Ce dimanche 26 juillet, le Stade de l’Est s’est transformé en un sanctuaire vibrant de la culture péi. Porté par l’association Lankraz et la ville de Saint-Denis, le grand Festival Kabar Défilé a rassemblé plus de 5000 personnes et 300 artistes dans une grande messe populaire, gratuite et résolument engagée. Récit d’une journée où la tradition a fait résonner un message de fierté et d’unité.
Quand le peuple redevient acteur de sa culture
Hier, au Stade de l’Est, la culture s’est vécue au plus près de la chair et du cœur. Dans une scénographie immersive à 360° saisissante, les barrières ont volé en éclats : des artistes tractés au milieu de la foule, des vagues de chorales et des danseurs déferlant dans les travées.
En offrant un spectacle entièrement gratuit et accessible à tous, les organisateurs ont rappelé une vérité essentielle : le Maloya n’est pas un produit de consommation culturelle, c’est un bien commun. Voir plus de 5000 Réunionnais de tous horizons vibrer d’une seule voix a prouvé que la culture populaire, lorsqu’elle est décloisonnée, possède un pouvoir de rassemblement inégalé.

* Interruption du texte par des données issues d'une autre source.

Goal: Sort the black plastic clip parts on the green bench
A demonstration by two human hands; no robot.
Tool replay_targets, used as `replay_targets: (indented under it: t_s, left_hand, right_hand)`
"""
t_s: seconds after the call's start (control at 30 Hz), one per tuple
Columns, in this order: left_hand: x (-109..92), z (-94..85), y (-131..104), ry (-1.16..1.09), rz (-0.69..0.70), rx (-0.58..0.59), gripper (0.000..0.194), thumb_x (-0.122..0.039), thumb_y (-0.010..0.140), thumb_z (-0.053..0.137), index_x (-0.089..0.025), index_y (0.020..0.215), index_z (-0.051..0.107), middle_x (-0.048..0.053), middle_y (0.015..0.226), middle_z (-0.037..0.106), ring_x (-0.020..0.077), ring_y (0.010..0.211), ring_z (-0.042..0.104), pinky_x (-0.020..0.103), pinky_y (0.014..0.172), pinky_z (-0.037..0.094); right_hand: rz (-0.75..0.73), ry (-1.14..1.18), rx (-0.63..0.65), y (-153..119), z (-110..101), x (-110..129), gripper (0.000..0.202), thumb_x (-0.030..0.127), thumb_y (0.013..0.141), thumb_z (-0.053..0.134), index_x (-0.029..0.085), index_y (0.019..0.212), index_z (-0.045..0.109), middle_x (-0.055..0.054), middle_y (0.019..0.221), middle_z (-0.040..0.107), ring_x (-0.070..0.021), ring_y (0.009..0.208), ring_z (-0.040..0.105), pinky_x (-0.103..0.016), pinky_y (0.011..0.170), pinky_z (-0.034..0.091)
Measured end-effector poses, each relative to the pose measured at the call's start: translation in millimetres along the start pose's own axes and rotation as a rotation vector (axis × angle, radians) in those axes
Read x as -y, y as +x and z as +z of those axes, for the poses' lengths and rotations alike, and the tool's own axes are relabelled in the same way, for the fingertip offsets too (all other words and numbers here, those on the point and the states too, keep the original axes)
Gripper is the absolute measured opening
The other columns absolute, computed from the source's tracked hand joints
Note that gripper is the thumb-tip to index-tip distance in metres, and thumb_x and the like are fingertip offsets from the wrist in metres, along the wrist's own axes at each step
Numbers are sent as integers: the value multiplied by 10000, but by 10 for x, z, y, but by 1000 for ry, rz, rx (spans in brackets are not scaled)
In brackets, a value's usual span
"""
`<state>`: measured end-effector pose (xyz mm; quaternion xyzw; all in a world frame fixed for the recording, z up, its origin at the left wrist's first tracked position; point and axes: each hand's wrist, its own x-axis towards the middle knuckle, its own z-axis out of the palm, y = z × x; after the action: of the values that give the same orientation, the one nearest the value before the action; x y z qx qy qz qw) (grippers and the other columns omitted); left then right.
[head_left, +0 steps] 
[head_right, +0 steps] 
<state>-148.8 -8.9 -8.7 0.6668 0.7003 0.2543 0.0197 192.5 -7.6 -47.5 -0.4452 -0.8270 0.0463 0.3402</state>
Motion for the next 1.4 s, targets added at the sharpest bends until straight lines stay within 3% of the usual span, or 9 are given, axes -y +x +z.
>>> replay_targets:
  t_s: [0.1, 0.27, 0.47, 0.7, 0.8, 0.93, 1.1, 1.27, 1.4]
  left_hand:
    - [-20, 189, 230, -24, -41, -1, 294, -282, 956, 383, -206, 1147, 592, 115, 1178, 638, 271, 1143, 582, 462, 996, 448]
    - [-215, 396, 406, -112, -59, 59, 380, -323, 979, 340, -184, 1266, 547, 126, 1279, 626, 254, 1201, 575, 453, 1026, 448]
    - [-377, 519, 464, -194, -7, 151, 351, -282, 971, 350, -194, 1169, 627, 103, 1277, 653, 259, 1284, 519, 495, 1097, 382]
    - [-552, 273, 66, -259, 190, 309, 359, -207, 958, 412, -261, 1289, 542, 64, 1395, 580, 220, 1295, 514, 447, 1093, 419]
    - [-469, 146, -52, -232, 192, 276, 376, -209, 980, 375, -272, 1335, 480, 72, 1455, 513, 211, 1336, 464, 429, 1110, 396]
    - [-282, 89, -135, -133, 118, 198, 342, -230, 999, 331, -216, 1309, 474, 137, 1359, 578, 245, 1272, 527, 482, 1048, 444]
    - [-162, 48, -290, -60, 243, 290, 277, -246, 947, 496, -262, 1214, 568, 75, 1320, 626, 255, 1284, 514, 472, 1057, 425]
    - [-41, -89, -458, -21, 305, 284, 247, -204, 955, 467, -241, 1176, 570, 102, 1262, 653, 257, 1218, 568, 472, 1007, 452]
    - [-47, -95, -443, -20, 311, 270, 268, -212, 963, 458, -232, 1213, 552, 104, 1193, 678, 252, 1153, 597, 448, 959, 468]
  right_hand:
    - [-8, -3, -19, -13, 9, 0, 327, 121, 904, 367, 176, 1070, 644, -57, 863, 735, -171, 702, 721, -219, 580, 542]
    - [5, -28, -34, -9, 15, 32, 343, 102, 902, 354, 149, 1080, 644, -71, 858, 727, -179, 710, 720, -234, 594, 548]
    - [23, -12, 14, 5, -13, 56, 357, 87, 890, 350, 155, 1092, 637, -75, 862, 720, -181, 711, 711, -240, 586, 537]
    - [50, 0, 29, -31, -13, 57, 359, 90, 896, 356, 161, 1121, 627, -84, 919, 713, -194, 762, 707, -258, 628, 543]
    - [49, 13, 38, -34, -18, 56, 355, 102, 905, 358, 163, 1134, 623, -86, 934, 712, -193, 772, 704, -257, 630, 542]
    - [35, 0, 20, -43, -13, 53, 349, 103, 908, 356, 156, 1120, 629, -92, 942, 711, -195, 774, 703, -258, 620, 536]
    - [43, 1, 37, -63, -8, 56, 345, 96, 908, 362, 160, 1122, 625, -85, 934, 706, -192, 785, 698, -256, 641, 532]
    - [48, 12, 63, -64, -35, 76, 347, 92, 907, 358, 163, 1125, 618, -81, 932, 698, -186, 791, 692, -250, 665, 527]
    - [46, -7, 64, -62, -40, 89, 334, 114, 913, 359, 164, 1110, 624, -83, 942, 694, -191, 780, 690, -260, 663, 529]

300 voix pour un ancrage vital
Sur le plateau, la symbiose était totale. Des figures emblématiques de la scène locale — à l’instar de Votia, Ban Makwalé, Madia, Didi Maloya ou encore Lélin Gado — ont partagé l’espace avec la relève de la jeune création. En tout, plus de 300 maloyeurs, chanteurs, fonnkézèr et musiciens ont uni leurs forces.
Mais au-delà de la performance artistique, c’est l’esprit de ce rassemblement qui a irrigué chaque minute de ce kabar. L’ancrage (lankraz) n’est pas un vain mot, c’est un acte de résistance contre le déracinement et la perte de repères. En faisant monter sur scène des amateurs, des jeunes issus des quartiers et des maîtres de la tradition, l’événement a réussi son pari : celui de la transmission intergénérationnelle.
Le Maloya, arme vivante
Musique de marronnage et de résistance, longtemps frappée d’interdiction, le Maloya a rappelé ce dimanche toute sa force politique et émancipatrice. Dans une époque prompte à l’individualisme et à la fragmentation, ce Kabar Défilé s’est imposé comme une réponse vibrante : une démonstration de force pacifique célébrant la Réunionnité.
Plus qu’un simple festival, cette journée restera comme un manifeste artistique et social. Une preuve éclatante que lorsque La Réunion puise dans ses racines ancestrales, elle ne fait pas que regarder son passé : elle construit, debout et unie, le présent et l’avenir de son identité.